Although physical MAC addresses are permanent by design, several mechanisms allow modification, or "spoofing", of the MAC address that is reported by the operating system. This can be useful for privacy reasons, for instance when connecting to a Wi-Fi hotspot, or to ensure interoperability. Some Internet service providers bind their service to a specific MAC address; if the user then changes their network card or intends to install a router, the service won't work anymore. Changing the MAC address of the new interface will solve the problem. Similarly, some software licenses are bound to a specific MAC address. Changing the MAC address in this way is not permanent: after a reboot, it will revert to the MAC address physically stored in the card.
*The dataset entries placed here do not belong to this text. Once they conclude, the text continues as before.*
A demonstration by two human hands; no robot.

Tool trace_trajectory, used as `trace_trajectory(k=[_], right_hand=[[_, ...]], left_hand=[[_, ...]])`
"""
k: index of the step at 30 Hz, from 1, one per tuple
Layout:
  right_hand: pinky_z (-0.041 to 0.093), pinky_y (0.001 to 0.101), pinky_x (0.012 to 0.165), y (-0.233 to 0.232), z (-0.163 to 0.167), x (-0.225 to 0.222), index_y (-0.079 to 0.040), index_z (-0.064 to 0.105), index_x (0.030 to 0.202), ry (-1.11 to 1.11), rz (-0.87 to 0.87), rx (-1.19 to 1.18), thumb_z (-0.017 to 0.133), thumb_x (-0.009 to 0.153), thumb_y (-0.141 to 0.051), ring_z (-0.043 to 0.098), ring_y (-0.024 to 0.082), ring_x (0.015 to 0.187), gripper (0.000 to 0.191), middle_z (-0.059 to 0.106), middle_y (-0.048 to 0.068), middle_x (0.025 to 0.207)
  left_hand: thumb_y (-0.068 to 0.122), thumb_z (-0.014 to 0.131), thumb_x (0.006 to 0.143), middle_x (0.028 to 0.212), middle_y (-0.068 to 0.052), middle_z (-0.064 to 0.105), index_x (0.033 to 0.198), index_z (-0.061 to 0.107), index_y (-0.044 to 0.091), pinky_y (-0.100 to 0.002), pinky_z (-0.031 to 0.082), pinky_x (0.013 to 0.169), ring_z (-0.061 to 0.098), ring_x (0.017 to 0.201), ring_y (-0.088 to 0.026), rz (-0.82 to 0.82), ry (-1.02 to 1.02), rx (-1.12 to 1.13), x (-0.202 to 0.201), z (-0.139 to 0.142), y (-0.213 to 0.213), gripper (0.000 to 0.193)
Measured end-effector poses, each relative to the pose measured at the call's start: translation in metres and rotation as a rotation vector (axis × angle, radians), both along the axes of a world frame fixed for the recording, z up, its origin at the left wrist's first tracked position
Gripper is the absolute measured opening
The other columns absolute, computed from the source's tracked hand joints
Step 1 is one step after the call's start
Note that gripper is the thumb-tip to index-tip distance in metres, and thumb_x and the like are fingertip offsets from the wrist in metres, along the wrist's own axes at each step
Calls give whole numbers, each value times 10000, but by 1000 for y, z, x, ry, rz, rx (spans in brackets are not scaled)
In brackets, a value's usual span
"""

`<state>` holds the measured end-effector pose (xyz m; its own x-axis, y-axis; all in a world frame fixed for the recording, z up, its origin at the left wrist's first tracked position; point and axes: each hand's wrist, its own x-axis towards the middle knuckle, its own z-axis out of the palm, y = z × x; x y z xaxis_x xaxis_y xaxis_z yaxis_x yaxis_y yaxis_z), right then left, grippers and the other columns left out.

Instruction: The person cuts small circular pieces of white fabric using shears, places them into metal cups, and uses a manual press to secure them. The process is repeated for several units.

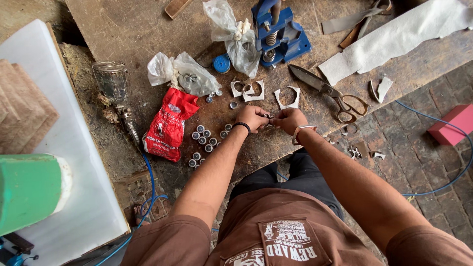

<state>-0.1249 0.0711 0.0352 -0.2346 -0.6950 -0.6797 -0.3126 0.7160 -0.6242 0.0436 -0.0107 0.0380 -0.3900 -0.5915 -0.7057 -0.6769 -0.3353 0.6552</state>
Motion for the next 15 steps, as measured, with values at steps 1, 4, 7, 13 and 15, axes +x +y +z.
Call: trace_trajectory(k=[1, 4, 7, 13, 15], right_hand=[[543, 325, 706, -1, -1, 0, -59, 779, 879, -5, -13, 5, 860, 836, -265, 687, 133, 742, 226, 778, 52, 831], [544, 320, 700, -1, -3, 2, -57, 768, 863, -19, -38, 18, 882, 812, -261, 684, 126, 740, 239, 775, 53, 832], [535, 328, 688, 1, -7, 3, -55, 757, 856, -30, -33, -5, 894, 801, -253, 668, 132, 736, 247, 764, 54, 824], [533, 341, 682, 4, -8, 3, -48, 751, 854, 8, 3, -34, 894, 803, -252, 649, 144, 730, 255, 740, 49, 807], [531, 345, 687, 5, -5, 4, -60, 751, 874, 19, 0, -10, 882, 818, -261, 652, 144, 737, 247, 738, 50, 817]], left_hand=[[137, 799, 823, 875, 25, 767, 1088, 793, 176, -298, 602, 564, 711, 695, -78, 6, 4, 4, 0, -1, -1, 268], [127, 801, 807, 910, 46, 768, 1085, 793, 206, -290, 623, 580, 715, 708, -64, -11, -42, 2, 1, -3, -1, 289], [115, 798, 804, 889, 37, 777, 1079, 796, 214, -287, 618, 574, 721, 708, -66, -6, -46, 22, 0, -3, -2, 292], [150, 821, 808, 865, 43, 784, 1038, 813, 225, -278, 572, 532, 701, 680, -62, -29, -151, 19, -4, 8, -4, 242], [146, 819, 808, 866, 37, 788, 1038, 814, 225, -282, 567, 519, 701, 669, -64, -33, -155, 26, -5, 11, -4, 243]])
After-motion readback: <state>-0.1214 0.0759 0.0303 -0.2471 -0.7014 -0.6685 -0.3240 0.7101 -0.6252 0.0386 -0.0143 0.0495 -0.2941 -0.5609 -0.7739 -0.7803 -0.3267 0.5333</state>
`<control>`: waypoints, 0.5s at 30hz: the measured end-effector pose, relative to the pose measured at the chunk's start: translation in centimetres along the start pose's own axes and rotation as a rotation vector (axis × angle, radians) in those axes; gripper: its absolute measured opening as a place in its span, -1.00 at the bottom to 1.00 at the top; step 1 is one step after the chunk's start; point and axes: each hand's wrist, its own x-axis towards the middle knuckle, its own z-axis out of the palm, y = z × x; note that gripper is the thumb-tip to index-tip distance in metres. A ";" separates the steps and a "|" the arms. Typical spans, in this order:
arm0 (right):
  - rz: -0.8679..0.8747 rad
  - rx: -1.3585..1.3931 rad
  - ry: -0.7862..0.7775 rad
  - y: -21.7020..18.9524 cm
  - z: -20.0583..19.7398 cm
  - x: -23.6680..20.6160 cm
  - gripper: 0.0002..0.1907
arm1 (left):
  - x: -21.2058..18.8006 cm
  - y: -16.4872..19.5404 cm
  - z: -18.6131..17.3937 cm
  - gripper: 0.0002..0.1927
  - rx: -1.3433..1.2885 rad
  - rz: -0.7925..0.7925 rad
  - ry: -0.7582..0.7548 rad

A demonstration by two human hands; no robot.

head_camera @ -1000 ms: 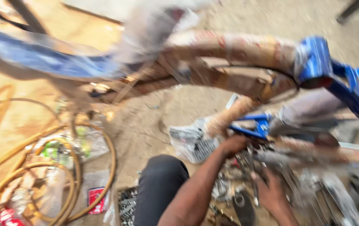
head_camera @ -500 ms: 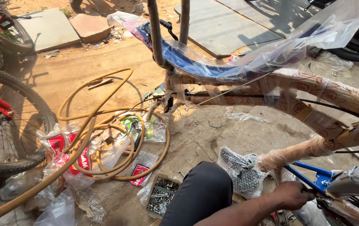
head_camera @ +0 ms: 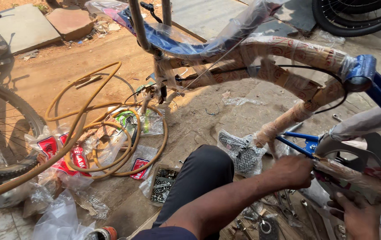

Other methods of changing the MAC address are permanent; at least one network card manufacturer bundles networking hardware with software that allows the user to change the MAC address. These network cards usually come with a bootable CD-ROM that executes a utility that permits the user to change the MAC address burned into the EEPROM. When a hardware-based solution is not utilized, the user who intends to change the MAC address must instead rely on a software-based solution. The appropriate software solution is dependent on the operating system installed on the computer. Various software-based solutions are described below.
As a MAC address can be changed, it can be unwise to rely on this as a single method of authentication. IEEE.1x is a standard better suited to authenticating devices at a low level.